• What is required: In the entries below, find the line with "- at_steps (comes" and the line with "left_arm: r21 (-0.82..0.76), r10"; give again those lines and every line between them, exactly.

• Data for processing:
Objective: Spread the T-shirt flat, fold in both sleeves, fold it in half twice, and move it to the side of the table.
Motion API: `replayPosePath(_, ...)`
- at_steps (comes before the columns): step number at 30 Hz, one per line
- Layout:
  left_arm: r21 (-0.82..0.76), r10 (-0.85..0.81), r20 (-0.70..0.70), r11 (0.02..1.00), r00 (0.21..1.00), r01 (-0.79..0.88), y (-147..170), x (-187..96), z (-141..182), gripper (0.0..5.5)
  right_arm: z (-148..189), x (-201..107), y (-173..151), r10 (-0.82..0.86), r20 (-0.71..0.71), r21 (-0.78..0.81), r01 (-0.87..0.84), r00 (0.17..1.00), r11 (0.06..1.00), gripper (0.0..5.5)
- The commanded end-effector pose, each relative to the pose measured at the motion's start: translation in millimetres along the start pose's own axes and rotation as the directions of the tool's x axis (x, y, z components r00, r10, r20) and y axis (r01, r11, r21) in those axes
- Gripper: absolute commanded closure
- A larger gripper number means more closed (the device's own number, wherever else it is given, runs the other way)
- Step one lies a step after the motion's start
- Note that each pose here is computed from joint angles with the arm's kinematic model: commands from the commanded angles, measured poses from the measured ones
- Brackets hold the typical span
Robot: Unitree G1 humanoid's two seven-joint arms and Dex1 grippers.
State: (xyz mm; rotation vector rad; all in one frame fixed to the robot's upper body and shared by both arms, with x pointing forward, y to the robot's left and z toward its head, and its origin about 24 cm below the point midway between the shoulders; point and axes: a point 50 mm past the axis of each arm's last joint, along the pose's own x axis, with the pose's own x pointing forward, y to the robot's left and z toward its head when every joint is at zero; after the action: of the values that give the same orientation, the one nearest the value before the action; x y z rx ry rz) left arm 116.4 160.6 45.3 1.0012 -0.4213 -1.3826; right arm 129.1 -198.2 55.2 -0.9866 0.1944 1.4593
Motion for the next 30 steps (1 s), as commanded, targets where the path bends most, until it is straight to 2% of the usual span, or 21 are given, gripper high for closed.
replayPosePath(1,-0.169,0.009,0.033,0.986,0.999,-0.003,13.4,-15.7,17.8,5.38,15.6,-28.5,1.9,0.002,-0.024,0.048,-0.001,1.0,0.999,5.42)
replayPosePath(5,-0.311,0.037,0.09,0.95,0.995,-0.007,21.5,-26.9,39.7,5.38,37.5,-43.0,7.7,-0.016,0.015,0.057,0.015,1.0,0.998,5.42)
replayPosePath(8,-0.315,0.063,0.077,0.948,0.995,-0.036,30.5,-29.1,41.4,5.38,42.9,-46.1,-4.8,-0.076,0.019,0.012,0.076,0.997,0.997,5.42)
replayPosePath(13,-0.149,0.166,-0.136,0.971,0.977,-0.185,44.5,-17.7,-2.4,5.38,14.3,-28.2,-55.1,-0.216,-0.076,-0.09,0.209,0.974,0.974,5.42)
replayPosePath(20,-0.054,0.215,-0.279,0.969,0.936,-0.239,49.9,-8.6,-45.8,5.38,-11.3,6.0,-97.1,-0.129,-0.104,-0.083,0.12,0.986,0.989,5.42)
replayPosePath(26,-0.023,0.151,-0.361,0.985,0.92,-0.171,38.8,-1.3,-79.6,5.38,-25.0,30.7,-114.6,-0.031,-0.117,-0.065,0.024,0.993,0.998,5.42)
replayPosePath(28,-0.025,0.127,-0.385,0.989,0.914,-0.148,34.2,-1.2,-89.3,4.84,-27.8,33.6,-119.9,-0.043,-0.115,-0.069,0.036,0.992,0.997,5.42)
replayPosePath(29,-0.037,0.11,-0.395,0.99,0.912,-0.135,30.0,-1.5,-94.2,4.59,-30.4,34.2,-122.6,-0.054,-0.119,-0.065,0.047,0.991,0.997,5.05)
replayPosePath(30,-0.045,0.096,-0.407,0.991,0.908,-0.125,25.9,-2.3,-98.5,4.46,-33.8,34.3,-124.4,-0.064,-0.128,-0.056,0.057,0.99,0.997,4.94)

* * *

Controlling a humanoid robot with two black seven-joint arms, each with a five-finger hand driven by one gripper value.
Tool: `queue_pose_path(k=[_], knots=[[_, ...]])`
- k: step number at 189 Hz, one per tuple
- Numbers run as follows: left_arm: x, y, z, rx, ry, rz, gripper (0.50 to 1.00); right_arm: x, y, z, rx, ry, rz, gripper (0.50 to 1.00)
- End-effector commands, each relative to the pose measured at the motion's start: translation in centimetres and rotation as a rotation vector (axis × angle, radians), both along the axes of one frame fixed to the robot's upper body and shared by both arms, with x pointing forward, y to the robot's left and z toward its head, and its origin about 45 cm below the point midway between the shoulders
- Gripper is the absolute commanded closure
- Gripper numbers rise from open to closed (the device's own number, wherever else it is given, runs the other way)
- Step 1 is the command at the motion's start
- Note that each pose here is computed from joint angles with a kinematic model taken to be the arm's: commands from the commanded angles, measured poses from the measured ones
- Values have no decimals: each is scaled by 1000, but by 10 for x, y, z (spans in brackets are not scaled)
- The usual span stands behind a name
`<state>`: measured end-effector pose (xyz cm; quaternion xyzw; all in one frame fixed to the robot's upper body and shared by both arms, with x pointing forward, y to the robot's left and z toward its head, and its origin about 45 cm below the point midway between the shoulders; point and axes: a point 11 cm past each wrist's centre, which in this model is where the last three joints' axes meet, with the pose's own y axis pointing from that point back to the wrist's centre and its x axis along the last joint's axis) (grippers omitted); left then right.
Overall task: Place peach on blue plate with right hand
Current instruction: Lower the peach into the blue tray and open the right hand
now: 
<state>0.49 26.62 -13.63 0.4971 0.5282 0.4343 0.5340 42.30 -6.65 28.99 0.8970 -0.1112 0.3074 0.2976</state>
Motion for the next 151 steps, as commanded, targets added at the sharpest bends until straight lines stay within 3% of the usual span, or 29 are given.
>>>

• Result:
- at_steps (comes before the columns): step number at 30 Hz, one per line
- Layout:
  left_arm: r21 (-0.82..0.76), r10 (-0.85..0.81), r20 (-0.70..0.70), r11 (0.02..1.00), r00 (0.21..1.00), r01 (-0.79..0.88), y (-147..170), x (-187..96), z (-141..182), gripper (0.0..5.5)

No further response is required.